### What to do
Every line of the data below is to be written out again exactly.

### Supplied data
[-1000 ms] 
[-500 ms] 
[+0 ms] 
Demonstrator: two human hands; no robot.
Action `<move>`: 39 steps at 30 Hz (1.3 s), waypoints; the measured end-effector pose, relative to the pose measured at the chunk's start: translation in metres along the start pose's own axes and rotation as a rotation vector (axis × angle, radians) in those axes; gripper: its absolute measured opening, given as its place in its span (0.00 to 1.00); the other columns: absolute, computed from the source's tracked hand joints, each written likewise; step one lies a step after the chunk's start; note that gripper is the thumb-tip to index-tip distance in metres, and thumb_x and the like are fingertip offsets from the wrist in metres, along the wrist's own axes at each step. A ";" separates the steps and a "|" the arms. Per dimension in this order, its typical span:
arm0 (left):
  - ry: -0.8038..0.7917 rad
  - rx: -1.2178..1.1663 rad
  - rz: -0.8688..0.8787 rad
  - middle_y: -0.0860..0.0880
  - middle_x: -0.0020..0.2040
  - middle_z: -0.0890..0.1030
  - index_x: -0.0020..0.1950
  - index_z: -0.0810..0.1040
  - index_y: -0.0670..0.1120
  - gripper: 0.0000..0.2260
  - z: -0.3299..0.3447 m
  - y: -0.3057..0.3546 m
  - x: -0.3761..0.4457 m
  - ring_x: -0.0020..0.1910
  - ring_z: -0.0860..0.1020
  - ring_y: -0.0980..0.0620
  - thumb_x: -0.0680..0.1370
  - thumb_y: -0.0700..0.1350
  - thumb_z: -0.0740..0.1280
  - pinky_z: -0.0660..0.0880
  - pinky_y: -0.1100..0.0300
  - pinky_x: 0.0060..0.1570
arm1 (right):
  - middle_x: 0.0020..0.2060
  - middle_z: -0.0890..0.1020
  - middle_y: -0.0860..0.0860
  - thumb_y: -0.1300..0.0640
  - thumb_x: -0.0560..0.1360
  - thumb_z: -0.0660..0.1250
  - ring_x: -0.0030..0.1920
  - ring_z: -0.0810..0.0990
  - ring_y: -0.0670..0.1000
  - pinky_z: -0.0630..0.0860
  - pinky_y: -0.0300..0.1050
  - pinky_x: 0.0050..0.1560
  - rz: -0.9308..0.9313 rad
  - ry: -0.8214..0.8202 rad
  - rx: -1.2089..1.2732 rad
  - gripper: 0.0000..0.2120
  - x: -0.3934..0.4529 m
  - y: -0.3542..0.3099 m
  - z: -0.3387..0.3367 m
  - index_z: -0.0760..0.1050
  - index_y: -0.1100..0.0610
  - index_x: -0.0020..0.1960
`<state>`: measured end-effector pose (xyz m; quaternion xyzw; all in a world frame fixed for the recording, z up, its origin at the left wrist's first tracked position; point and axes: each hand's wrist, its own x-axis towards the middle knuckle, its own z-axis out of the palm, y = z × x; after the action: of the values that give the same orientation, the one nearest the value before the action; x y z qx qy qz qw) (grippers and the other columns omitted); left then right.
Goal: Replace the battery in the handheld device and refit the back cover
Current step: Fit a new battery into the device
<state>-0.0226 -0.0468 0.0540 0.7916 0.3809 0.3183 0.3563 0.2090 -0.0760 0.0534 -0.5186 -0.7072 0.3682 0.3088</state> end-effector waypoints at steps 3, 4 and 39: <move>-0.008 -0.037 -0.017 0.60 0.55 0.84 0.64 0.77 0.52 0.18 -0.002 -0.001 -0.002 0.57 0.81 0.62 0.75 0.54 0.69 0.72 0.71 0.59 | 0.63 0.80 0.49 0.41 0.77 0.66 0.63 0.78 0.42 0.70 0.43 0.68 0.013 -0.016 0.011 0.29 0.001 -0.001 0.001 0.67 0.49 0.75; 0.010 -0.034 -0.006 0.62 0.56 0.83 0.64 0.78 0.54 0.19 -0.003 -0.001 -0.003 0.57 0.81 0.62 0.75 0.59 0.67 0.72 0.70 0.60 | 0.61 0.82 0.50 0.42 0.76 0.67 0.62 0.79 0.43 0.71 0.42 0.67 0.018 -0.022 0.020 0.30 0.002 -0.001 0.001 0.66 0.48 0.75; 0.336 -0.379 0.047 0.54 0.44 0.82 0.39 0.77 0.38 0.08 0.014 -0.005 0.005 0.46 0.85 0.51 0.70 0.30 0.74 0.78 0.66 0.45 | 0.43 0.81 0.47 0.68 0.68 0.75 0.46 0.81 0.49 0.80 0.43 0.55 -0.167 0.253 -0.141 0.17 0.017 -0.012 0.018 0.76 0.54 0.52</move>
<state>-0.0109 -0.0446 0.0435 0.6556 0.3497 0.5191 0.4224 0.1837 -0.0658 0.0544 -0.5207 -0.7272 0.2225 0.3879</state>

### Expected output
[-1000 ms] 
[-500 ms] 
[+0 ms] 
Demonstrator: two human hands; no robot.
Action `<move>`: 39 steps at 30 Hz (1.3 s), waypoints; the measured end-effector pose, relative to the pose measured at the chunk's start: translation in metres along the start pose's own axes and rotation as a rotation vector (axis × angle, radians) in those axes; gripper: its absolute measured opening, given as its place in its span (0.00 to 1.00); the other columns: absolute, computed from the source's tracked hand joints, each written likewise; step one lies a step after the chunk's start; note that gripper is the thumb-tip to index-tip distance in metres, and thumb_x and the like are fingertip offsets from the wrist in metres, along the wrist's own axes at each step. A ";" separates the steps and a "|" the arms. Per dimension in this order, its typical span:
arm0 (left):
  - ry: -0.8038..0.7917 rad
  - rx: -1.2178..1.1663 rad
  - rz: -0.8688..0.8787 rad
  - middle_y: -0.0860..0.0880
  - middle_x: -0.0020..0.2040
  - middle_z: -0.0890..0.1030
  - index_x: -0.0020..0.1950
  - index_z: -0.0810..0.1040
  - index_y: -0.0670..0.1120
  - gripper: 0.0000..0.2260
  - z: -0.3299..0.3447 m
  - y: -0.3057..0.3546 m
  - x: -0.3761..0.4457 m
  - ring_x: -0.0020..0.1910
  - ring_z: -0.0860..0.1020
  - ring_y: -0.0980..0.0620
  - thumb_x: -0.0680..0.1370
  - thumb_y: -0.0700..0.1350
  - thumb_z: -0.0740..0.1280
  - pinky_z: -0.0660..0.0880
  - pinky_y: -0.1100..0.0300
  - pinky_x: 0.0060..0.1570
arm1 (right):
  - middle_x: 0.0020..0.2060
  - middle_z: -0.0890..0.1020
  - middle_y: -0.0860..0.0860
  - thumb_y: -0.1300..0.0640
  - thumb_x: -0.0560..0.1360
  - thumb_z: -0.0660..0.1250
  - ring_x: -0.0030..0.1920
  - ring_z: -0.0810..0.0990
  - ring_y: -0.0670..0.1000
  - pinky_z: -0.0630..0.0860
  - pinky_y: -0.0300..0.1050
  - pinky_x: 0.0050..0.1560
  - rz: -0.9308..0.9313 rad
  - ry: -0.8214..0.8202 rad
  - rx: -1.2089..1.2732 rad
  - gripper: 0.0000..0.2120
  - x: -0.3934..0.4529 m
  - y: -0.3542..0.3099 m
  - z: -0.3387..0.3367 m
  - index_z: -0.0760..0.1050
  - index_y: -0.1100..0.0610
  - index_x: -0.0020..0.1960
`<state>`: measured end-effector pose (xyz m; quaternion xyzw; all in a world frame fixed for the recording, z up, its origin at the left wrist's first tracked position; point and axes: each hand's wrist, its own x-axis towards the middle knuckle, its own z-axis out of the palm, y = z × x; after the action: of the values that give the same orientation, the one nearest the value before the action; x y z qx qy qz qw) (grippers and the other columns omitted); left then right.
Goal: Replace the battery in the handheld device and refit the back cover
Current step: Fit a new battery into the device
<state>-0.0226 -0.0468 0.0540 0.7916 0.3809 0.3183 0.3563 0.2090 -0.0760 0.0534 -0.5186 -0.7072 0.3682 0.3088</state> end-effector waypoints at steps 3, 4 and 39: <move>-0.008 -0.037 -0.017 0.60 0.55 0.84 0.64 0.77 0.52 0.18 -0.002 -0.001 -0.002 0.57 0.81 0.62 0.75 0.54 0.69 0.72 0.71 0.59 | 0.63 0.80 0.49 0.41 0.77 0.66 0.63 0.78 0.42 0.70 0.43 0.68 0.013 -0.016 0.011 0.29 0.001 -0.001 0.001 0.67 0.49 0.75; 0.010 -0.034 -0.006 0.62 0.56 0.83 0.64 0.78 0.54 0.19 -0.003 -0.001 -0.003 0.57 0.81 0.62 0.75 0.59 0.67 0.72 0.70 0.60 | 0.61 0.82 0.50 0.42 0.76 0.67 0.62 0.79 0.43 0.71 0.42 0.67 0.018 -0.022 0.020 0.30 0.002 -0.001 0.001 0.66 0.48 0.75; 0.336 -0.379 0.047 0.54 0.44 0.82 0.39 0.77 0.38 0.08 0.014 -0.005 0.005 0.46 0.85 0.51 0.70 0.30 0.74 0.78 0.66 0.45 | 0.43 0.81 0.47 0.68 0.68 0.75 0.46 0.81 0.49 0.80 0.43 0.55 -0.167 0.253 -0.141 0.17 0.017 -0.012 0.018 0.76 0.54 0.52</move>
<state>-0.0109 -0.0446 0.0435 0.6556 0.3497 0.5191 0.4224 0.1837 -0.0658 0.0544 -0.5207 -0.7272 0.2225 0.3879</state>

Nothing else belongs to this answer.